* _THE PROBLEM_
Go to the line containing "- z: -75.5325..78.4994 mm" in the listing below and retype it and every later line exactly, down to the last.

* _DATA_
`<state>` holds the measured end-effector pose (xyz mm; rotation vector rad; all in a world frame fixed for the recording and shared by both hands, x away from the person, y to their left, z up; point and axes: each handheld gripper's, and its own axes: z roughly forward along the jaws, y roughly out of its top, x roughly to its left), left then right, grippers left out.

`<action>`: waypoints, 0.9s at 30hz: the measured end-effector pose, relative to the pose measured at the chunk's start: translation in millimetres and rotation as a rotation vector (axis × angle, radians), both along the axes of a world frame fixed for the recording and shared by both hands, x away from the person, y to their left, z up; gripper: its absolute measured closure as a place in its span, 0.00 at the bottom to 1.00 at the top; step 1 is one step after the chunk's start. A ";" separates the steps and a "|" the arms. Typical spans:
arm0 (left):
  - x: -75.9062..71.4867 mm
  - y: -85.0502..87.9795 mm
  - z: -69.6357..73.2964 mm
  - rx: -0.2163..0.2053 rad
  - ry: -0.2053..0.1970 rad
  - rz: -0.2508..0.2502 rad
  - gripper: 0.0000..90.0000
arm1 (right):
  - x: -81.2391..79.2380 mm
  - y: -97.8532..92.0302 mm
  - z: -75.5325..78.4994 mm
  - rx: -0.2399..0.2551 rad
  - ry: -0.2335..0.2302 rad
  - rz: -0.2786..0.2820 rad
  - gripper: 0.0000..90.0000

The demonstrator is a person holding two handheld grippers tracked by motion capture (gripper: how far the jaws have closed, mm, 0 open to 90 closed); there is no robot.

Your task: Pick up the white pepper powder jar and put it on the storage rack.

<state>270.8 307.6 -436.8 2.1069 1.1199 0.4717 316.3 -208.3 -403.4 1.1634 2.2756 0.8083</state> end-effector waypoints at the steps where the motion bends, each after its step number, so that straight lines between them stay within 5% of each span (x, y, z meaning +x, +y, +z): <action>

* _OUTPUT OF THE EXERCISE_
  - z: -75.5325..78.4994 mm
  - rx: -0.2399..0.2551 rad
  - ry: -0.2335..0.2302 rad
  - rz: -0.2786..0.2820 rad
  - gripper: 0.0000..90.0000

The demonstrator is a person holding two handheld grippers tracked by motion capture (gripper: how far the jaws have closed, mm, 0 open to 90 closed); there is no robot.

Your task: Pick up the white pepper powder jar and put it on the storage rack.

<state>270.8 307.6 -436.8 2.1069 1.1199 0.4717 316.3 -208.3 -403.4 1.1634 2.2756 0.8083</state> end-effector waypoints at the steps where the motion bends, each after its step number, so that straight lines between them stay within 5% of each span (x, y, z meaning +x, +y, +z): <action>

What came before is the finished answer.